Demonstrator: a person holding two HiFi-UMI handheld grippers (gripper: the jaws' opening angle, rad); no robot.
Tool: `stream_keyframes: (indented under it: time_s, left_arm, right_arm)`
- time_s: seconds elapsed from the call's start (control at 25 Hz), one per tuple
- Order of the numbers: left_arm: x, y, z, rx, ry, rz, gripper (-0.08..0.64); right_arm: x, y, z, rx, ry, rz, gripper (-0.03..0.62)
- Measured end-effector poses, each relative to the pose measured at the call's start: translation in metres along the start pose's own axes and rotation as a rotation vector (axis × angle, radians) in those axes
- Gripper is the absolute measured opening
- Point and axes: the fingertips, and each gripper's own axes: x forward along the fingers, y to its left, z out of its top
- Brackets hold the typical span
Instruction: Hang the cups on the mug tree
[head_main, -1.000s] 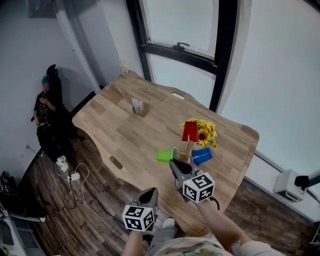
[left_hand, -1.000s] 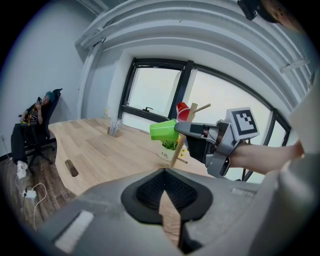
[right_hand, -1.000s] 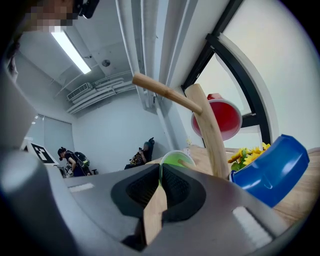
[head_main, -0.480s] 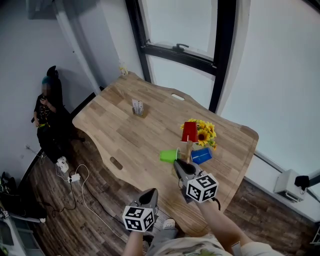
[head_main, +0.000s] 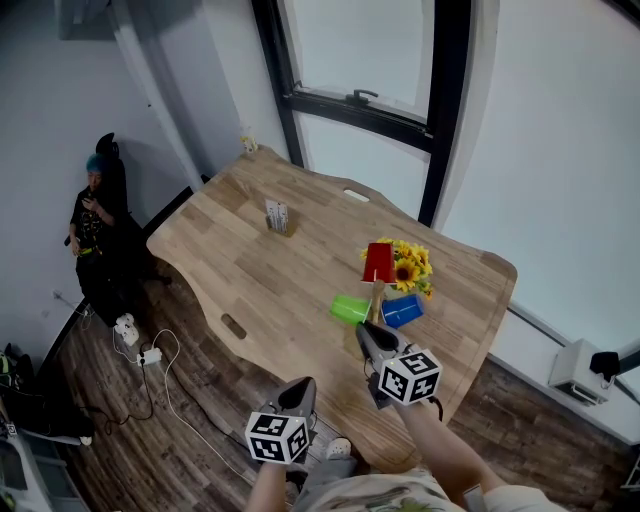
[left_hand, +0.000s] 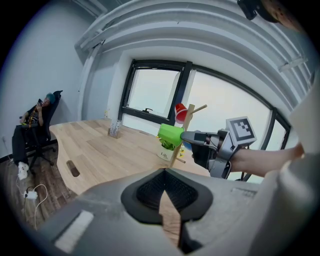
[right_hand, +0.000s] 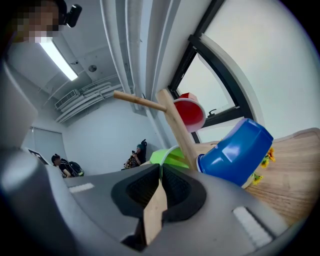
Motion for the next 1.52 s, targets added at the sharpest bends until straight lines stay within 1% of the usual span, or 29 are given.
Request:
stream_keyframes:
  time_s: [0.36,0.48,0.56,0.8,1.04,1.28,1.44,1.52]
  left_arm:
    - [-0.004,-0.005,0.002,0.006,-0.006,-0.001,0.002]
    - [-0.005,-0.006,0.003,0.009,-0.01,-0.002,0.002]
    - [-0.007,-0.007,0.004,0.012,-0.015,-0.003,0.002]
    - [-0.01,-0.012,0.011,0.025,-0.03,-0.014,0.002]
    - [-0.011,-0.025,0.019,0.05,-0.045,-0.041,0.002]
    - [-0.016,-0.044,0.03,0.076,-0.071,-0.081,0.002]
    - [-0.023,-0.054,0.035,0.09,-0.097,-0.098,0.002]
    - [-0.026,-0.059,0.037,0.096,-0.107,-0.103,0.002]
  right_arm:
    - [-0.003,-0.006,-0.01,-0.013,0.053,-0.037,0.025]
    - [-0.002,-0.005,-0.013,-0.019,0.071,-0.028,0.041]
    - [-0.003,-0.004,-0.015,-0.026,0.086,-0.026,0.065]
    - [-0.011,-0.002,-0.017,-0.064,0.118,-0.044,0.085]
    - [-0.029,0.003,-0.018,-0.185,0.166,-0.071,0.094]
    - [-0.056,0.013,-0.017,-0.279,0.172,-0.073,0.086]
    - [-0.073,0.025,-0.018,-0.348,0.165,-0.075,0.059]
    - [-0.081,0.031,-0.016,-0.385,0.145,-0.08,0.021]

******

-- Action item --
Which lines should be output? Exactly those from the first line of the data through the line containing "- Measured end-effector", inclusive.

-- Output --
Demonstrator: a person holding two HiFi-UMI handheld grippers (gripper: the jaws' opening angle, rad); no robot.
Tool: `stream_keyframes: (indented under it: time_s, left_arm, right_arm)`
- time_s: seconds elapsed from the call's start (control at 25 Hz), one per tuple
- Order of the numbers: left_arm: x, y, z, rx, ry, rz, gripper (-0.08..0.64); right_arm: x, y, z, rx, ry, rz, gripper (-0.03..0.62)
- Measured end-effector poses, each relative to the pose measured at the call's start: translation in metres along the start pose's own axes and rotation as a rotation vector (axis × angle, radians) in those axes

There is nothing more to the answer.